森に燃え広がらないようにと中心付近にだけ放たれたそれは大きなカエルやゴブリンを徐々に焼き……しばらく後、少なくとも生きた奴はいないとわかる状態になった。素材としては使えないけれど、しょうがないね。
「全然向こう側が見えないよー……すごい」
「こんなのを良く倒したな……」
現場を目にすると、逆にこの相手を半数の重傷者で倒したという兵士達の力を褒めるべきではないかと思える大きさだった。さすがに兵士としてここに派遣されるだけあって、結構な実力者ばかりだったんだろうか?
「槍とかが転がってるのです。兵士の同僚さんは……いないです?」
みんなして周囲を探索するも、この巨大なカエルとゴブリン以外には死骸は無かった。戦っていたのは別の場所なんだろうか?
そう思い、巨大ガエルの背中のほうへと回り込んだ時だ。目に飛び込んできたのは、カエルの背中。
何かが無数にはまっていた、そう思える穴が多くある。穴というか、くぼみかな?
上空にいたときにはこの場所には何もなかった。ということは何かはまっていたとしてもそれは失われていたことになる。
この大きさで何かが背中に無数にはまってる姿……気持ち悪いけれど、なんとなく覚えがあるぞ。
確か、背中にこんな風に卵だったかを乗せる奴がいなかったっけ?
「ご主人様、何もないよ。黒こげの奴だけ」
「一応中身を見てみる? 石英があるかもしれないわ」
そうだね、と頷こうとした時……俺はずっと漂っていたはずの変な気配というか、その感覚にみんなが慣れてしまっていたことに気が付いた。

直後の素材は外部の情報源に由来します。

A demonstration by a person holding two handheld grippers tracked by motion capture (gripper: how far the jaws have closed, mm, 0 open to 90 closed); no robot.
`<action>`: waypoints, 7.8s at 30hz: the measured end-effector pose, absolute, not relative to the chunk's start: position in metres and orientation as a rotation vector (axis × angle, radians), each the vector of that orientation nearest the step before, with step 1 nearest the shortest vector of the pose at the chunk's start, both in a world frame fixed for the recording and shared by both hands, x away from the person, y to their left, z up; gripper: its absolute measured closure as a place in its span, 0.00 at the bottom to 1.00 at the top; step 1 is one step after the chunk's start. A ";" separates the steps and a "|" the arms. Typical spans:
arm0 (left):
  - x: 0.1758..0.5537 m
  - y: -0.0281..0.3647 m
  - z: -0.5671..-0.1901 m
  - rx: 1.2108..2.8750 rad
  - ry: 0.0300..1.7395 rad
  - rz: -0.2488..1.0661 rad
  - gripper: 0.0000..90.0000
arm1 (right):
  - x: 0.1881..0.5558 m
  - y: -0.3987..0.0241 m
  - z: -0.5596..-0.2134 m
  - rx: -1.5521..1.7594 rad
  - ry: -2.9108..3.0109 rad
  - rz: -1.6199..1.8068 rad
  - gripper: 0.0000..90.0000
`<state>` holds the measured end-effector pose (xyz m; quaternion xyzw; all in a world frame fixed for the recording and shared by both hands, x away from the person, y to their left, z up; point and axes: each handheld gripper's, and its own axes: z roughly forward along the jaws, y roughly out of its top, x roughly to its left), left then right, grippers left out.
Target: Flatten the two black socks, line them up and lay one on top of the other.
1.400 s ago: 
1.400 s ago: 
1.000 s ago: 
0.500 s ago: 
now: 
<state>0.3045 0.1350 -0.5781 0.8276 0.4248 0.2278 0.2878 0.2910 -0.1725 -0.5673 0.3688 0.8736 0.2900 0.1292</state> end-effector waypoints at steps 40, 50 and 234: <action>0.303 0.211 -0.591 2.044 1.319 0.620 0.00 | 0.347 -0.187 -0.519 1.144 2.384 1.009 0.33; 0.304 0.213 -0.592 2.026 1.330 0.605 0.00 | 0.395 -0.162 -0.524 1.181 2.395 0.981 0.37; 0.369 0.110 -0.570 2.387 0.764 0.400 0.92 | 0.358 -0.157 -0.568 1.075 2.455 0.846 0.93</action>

今もまだ、嫌な感じはあるというのに俺自身、すっかり忘れていた。何よりも、人間側の落としていったものや、被害者といったものが全くいないのがおかしいじゃないか。
「何かいるはず! 警戒を!」
あるいはこれも相手の貴石術か何かの影響かもしれない、そう思って叫ぶのと、森の茂みに揺らぎが見えたのほぼ同時だった。

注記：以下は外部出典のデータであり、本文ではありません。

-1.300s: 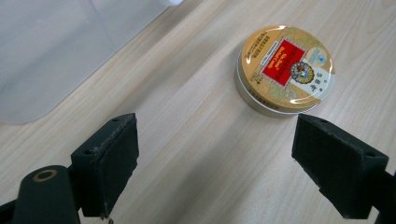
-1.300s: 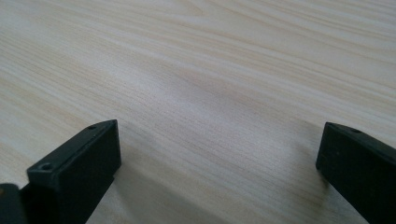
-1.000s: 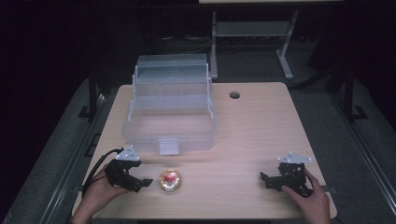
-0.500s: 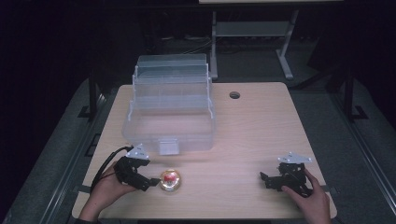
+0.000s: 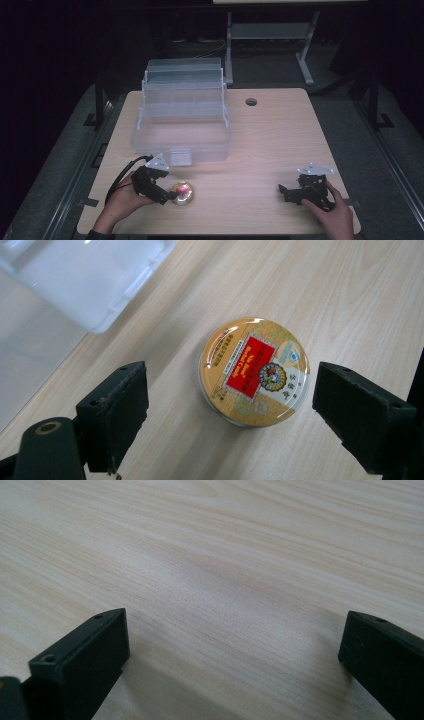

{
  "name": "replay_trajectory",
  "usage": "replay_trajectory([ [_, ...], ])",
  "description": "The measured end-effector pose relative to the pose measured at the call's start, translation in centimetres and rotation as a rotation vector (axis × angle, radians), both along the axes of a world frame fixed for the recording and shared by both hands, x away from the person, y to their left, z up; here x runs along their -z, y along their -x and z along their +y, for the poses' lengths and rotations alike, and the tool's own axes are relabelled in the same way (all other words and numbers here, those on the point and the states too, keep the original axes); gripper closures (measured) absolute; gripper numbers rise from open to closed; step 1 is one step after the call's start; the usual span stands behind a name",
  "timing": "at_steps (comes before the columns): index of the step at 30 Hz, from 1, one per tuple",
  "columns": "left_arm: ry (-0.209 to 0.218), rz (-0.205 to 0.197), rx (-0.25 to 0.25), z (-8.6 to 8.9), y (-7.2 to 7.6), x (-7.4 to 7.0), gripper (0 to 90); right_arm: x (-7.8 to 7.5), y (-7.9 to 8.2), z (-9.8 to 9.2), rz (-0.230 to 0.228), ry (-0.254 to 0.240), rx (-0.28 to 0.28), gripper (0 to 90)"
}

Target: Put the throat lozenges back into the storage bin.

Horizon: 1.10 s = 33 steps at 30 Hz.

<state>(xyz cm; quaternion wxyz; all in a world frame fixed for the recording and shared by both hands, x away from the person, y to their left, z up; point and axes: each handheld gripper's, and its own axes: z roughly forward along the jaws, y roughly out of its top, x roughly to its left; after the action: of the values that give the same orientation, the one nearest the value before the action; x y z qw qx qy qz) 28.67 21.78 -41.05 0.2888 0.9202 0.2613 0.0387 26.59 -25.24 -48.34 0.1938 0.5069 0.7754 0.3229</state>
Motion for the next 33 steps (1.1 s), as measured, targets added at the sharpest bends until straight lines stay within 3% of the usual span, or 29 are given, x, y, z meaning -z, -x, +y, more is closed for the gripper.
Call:
replay_trajectory([
  [33, -0.055, 0.032, 0.087, -3.4, -0.3, 1.3, 13.7, 0.0, 0.0, 0.0, 0.000, 0.000, 0.000, 0.0],
])
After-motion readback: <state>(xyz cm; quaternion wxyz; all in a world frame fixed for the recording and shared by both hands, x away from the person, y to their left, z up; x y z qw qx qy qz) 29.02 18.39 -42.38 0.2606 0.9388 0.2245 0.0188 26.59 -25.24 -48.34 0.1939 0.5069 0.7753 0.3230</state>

見えてきた姿に俺はそれに一番近いラピスのそばに駆け寄り、間に体をすべり込ませた。
音も無く迫る何か、俺はそれを躊躇せず聖剣で薙ぎ払った。
『ゲロオオオ!』
悲鳴を上げて姿を現した相手……それは、黒焦げにした奴よりは小さいが同じ姿の謎の巨大ガエルだった。その背中には白い結晶体が無数にはまっている。
「番か!?」
みんなもそれぞれに身構えるのを背中に感じながら、俺は目の前の巨大ガエルとにらみ合うのだった。